• **Directions for this task**: Emit a verbatim copy of the lines running from the line with "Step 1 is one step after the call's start" through the end of the material below.
# # # # # # #
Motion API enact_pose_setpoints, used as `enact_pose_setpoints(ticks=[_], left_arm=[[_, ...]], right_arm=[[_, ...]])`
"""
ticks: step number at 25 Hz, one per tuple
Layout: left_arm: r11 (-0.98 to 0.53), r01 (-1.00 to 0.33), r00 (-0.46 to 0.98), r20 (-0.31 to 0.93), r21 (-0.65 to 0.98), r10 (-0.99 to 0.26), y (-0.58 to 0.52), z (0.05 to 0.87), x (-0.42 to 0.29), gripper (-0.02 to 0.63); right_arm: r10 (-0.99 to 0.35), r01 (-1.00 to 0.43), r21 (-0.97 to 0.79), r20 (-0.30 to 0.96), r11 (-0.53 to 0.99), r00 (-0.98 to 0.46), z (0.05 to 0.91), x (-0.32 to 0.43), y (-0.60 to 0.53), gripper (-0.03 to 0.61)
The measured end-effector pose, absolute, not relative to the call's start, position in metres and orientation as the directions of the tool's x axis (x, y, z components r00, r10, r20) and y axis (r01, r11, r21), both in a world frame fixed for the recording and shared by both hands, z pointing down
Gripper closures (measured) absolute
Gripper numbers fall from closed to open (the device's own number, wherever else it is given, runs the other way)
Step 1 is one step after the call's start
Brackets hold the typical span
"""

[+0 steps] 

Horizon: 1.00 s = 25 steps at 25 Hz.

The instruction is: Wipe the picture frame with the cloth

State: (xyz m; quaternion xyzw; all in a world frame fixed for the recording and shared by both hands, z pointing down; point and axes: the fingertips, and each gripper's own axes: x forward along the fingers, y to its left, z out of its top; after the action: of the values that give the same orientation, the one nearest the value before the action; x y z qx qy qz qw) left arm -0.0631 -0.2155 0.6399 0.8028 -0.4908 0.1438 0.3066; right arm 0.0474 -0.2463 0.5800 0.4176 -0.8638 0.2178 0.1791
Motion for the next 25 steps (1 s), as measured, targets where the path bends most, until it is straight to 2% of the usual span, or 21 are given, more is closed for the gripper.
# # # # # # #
• **Answer box**:
Step 1 is one step after the call's start
Brackets hold the typical span
"""

[+0 steps] 

Horizon: 1.00 s = 25 steps at 25 Hz.

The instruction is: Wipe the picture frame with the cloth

State: (xyz m; quaternion xyzw; all in a world frame fixed for the recording and shared by both hands, z pointing down; point and axes: the fingertips, and each gripper's own axes: x forward along the fingers, y to its left, z out of its top; after the action: of the values that give the same orientation, the one nearest the value before the action; x y z qx qy qz qw) left arm -0.0631 -0.2155 0.6399 0.8028 -0.4908 0.1438 0.3066; right arm 0.0474 -0.2463 0.5800 0.4176 -0.8638 0.2178 0.1791
Motion for the next 25 steps (1 s), as measured, targets where the path bends most, until it is straight to 2% of the usual span, or 21 are given, more is closed for the gripper.

No further output is required for this exercise.